# Task details:
The answer must consist of every line in the data that contains "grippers".

------ Data extract ------

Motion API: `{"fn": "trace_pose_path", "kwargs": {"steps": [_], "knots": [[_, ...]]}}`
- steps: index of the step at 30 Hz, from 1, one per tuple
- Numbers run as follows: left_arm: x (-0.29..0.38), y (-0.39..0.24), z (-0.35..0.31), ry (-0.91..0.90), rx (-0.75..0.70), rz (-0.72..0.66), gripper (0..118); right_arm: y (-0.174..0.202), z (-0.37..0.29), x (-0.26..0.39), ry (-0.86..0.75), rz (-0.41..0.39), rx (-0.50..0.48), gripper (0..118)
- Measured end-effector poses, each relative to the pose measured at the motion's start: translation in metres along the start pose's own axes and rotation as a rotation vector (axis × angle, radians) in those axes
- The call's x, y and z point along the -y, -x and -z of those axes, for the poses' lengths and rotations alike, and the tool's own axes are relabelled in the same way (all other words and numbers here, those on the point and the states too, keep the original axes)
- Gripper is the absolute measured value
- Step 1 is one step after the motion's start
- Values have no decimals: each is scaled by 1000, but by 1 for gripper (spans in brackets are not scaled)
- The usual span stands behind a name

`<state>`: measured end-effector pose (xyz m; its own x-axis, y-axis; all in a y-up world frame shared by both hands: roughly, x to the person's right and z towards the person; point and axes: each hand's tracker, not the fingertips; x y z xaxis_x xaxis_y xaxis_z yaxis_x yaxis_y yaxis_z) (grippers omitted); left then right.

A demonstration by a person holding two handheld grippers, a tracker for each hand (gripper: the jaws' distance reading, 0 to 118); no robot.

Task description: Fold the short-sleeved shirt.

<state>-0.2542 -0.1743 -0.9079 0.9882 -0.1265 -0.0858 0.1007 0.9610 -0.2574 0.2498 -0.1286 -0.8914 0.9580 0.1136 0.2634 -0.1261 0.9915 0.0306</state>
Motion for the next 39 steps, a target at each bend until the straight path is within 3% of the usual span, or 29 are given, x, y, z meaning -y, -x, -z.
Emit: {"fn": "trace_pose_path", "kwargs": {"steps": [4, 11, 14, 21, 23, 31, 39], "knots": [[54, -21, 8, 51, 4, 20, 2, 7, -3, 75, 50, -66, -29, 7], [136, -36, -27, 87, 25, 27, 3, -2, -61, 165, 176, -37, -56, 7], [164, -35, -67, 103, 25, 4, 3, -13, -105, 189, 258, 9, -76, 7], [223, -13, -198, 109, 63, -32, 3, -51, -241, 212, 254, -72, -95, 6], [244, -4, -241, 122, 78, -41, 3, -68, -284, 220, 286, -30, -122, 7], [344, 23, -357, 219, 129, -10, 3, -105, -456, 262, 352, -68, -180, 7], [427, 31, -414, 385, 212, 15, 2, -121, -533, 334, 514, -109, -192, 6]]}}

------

# Answer space:
`<state>`: measured end-effector pose (xyz m; its own x-axis, y-axis; all in a y-up world frame shared by both hands: roughly, x to the person's right and z towards the person; point and axes: each hand's tracker, not the fingertips; x y z xaxis_x xaxis_y xaxis_z yaxis_x yaxis_y yaxis_z) (grippers omitted); left then right.
A demonstration by a person holding two handheld grippers, a tracker for each hand (gripper: the jaws' distance reading, 0 to 118); no robot.

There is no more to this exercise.